PARIS: Après la visite du président français, Emmanuel Macron, en Algérie, à la fin du mois d’août dernier, le groupe algérien Sonatrach, spécialisé dans la production d’hydrocarbures, et la société française Engie ont entamé des discussions qui portaient sur l’établissement de contrats relatifs à l’approvisionnement en gaz.

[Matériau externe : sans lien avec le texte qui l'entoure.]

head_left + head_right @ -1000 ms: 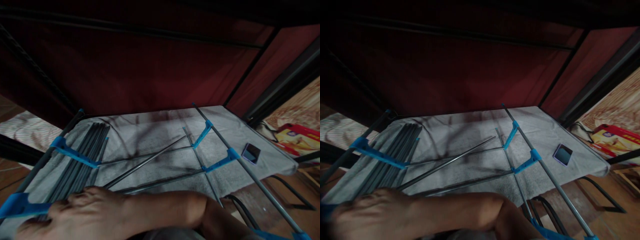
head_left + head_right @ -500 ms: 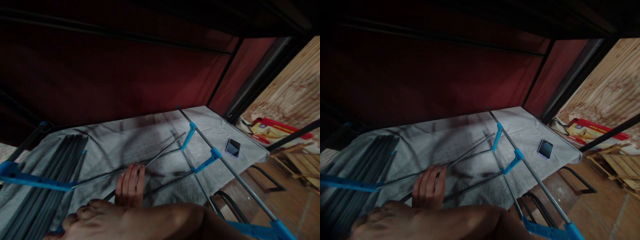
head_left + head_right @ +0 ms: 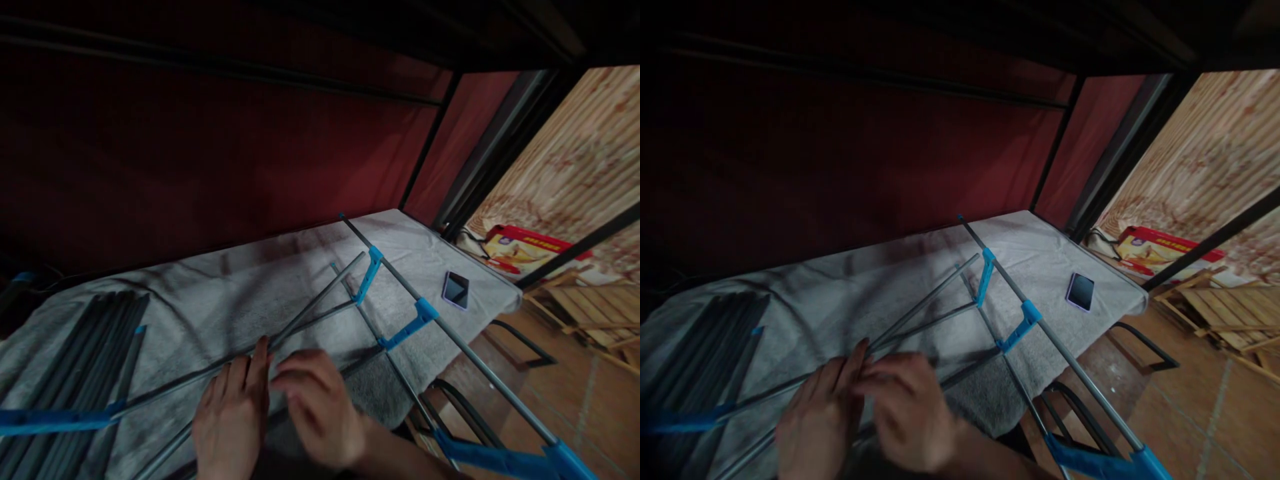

«Nous ne parlons pas de l’hiver prochain. Les discussions en cours avec la Sonatrach portent sur des contrats de moyen et long terme», avait précisé Claire Waysand, directrice générale adjointe d’Engie, lors de la Rencontre des entrepreneurs de France (LaREF), organisée par le Medef, le patronat français.
Selon la direction du groupe, les discussions s’inscrivent dans la continuité du contrat signé en juillet, dont l’aboutissement – avec la signature d’un nouvel accord – devrait intervenir dans plusieurs semaines. D’après la radio française Europe 1, les discussions en cours concernent entre autres l’augmentation, de l’ordre de 50%, des importations françaises en matière de gaz naturel ou de gaz liquéfié (GNL) à partir de l’Algérie.

En juillet dernier, le groupe énergétique algérien a annoncé qu’il avait conclu un accord afin d’augmenter la fourniture de gaz au distributeur d’énergie Engie. «Avec cet accord, les deux parties sont convenues de définir le prix de vente contractuel applicable sur une période trois ans – courant jusqu’en 2024 – afin de prendre en compte les conditions du marché.» La compagnie algérienne va «renforcer sa part dans le portefeuille d’approvisionnement d’Engie, ce qui permettra aux deux groupes de poursuivre leur diversification et de contribuer à la sécurité énergétique des clients européens», lit-on sur le document publié par Sonatrach.